Source material:
########

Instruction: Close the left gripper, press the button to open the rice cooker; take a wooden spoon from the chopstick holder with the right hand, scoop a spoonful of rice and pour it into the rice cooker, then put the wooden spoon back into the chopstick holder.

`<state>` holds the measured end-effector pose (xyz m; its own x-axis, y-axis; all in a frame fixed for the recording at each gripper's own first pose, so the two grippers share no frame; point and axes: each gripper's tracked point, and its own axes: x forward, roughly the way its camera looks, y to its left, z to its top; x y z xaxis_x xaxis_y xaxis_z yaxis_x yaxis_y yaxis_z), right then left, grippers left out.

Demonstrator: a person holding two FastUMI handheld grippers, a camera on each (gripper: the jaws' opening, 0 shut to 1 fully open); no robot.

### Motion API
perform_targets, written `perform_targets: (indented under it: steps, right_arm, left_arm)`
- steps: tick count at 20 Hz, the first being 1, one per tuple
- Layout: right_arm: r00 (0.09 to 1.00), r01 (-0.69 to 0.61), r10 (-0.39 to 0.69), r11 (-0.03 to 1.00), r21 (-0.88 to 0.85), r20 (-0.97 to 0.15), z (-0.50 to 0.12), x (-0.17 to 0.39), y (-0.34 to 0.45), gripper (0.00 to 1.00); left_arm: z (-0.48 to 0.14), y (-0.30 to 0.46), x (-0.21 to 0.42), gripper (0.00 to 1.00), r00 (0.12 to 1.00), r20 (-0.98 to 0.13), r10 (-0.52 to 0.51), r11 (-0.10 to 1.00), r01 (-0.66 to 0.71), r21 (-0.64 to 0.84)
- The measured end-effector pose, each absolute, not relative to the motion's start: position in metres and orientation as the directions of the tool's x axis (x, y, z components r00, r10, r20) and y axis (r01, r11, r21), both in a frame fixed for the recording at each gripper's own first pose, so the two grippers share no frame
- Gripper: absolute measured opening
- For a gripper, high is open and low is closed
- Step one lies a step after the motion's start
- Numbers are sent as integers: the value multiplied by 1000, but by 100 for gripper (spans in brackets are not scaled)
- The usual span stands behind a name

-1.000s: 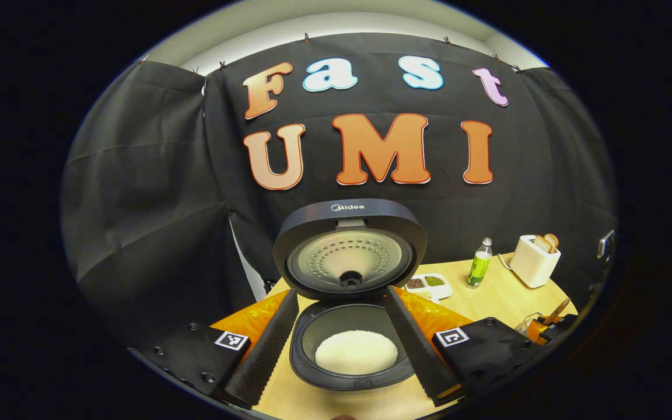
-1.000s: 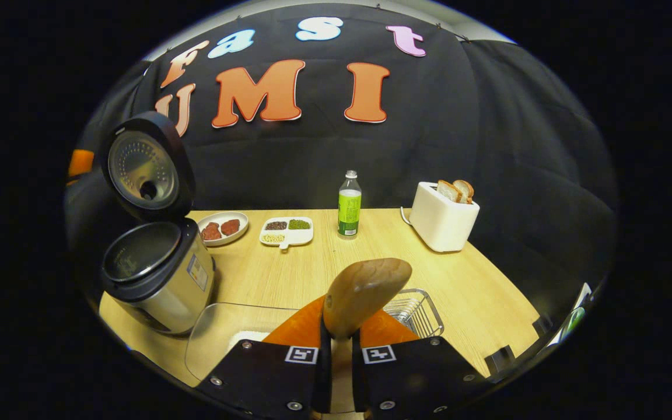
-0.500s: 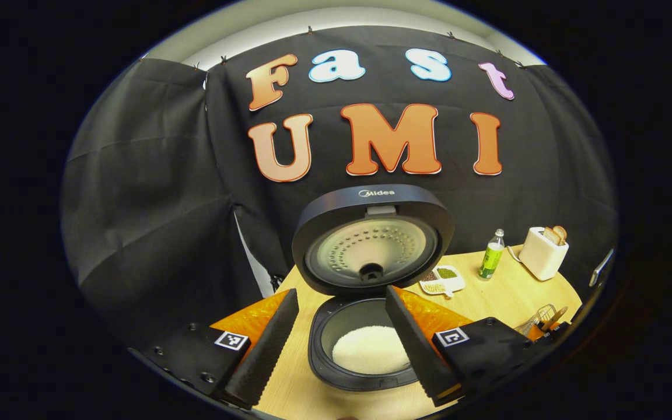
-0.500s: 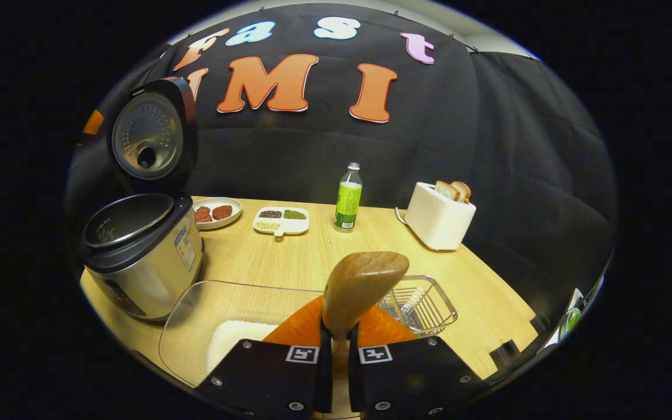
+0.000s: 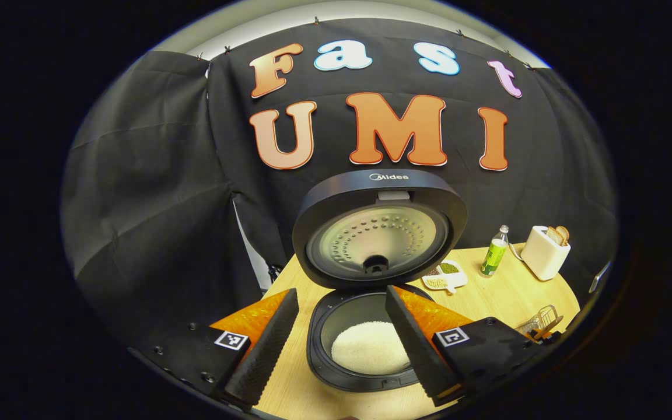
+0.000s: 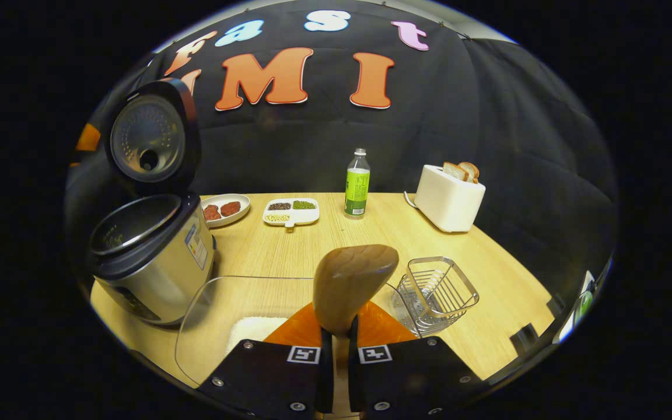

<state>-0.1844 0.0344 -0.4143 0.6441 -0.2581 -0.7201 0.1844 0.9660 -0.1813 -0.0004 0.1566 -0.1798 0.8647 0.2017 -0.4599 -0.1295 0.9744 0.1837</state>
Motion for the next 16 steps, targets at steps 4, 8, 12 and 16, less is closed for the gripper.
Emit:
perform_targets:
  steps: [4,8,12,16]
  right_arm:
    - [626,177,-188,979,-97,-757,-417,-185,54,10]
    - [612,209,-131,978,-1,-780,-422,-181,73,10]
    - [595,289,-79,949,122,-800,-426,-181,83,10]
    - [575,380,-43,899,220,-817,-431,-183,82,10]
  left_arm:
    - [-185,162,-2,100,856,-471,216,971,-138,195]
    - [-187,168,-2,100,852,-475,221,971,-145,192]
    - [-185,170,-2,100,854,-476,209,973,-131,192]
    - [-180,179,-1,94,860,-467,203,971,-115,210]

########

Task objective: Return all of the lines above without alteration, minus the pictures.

Task output:
Instruction: Close the left gripper, press the button to open the rice cooker; take a wooden spoon from the chopstick holder with the right hand, scoop a spoonful of rice and pour it into the rice cooker, then put the wooden spoon back into the chopstick holder.

`<state>` holds the measured end-effector pose (xyz m; its own x-axis, y-axis; all in a frame fixed for the recording at each gripper's own first pose, so the two grippers share no frame; point and axes: each gripper's tracked point, and its own axes: x forward, roughly the way its camera looks, y to its left, z to its top; x y z xaxis_x xaxis_y xaxis_z yaxis_x yaxis_y yaxis_z), right then left, grippers left out.

Demonstrator: a person holding two FastUMI handheld grippers, a camera on each (gripper: the jaws' opening, 0 shut to 1 fully open); no robot.

### Motion API
perform_targets, written `perform_targets: (indented under it: steps, right_arm, left_arm)`
- steps: tick count at 20 Hz, the first being 1, one per tuple
- Layout: right_arm: r00 (0.09 to 1.00), r01 (-0.69 to 0.61), r10 (-0.39 to 0.69), r11 (-0.03 to 1.00), r21 (-0.88 to 0.85), r20 (-0.97 to 0.15), z (-0.50 to 0.12), x (-0.17 to 0.39), y (-0.34 to 0.45), gripper (0.00 to 1.00); left_arm: z (-0.48 to 0.14), y (-0.30 to 0.46), x (-0.21 to 0.42), gripper (0.00 to 1.00), r00 (0.12 to 1.00), r20 (-0.98 to 0.13), r10 (-0.52 to 0.51), r11 (-0.10 to 1.00), r01 (-0.66 to 0.71), r21 (-0.64 to 0.84)
- The measured end-effector pose, each absolute, not relative to the motion's start: position in metres and orientation as the directions of the tool's x axis (x, y, z components r00, r10, r20) and y axis (r01, r11, r21), both in a frame fixed for the recording at each gripper's own first pose, so the two grippers share no frame
- Gripper: absolute measured opening
- For a gripper, high is open and low is closed
- Step one lies a step after the motion's start
- Numbers are sent as integers: the value multiplied by 1000, but by 100 for gripper (spans in brackets are not scaled)
- The usual span stands behind a name

-1.000s: 
-1.000s: 
-0.500s: 
-0.500s: 
+0.000s: 
+0.000s: 

<state>-0.1844 0.0344 -0.4143 0.6441 -0.2581 -0.7201 0.1844 0.9660 -0.1813 -0.0004 0.1566 -0.1798 0.8647 0.2017 -0.4599 -0.1295 0.9744 0.1837</state>
Motion for the next 16 steps, targets at steps 4, 8, 12 and 16, less is closed for the gripper.
Emit:
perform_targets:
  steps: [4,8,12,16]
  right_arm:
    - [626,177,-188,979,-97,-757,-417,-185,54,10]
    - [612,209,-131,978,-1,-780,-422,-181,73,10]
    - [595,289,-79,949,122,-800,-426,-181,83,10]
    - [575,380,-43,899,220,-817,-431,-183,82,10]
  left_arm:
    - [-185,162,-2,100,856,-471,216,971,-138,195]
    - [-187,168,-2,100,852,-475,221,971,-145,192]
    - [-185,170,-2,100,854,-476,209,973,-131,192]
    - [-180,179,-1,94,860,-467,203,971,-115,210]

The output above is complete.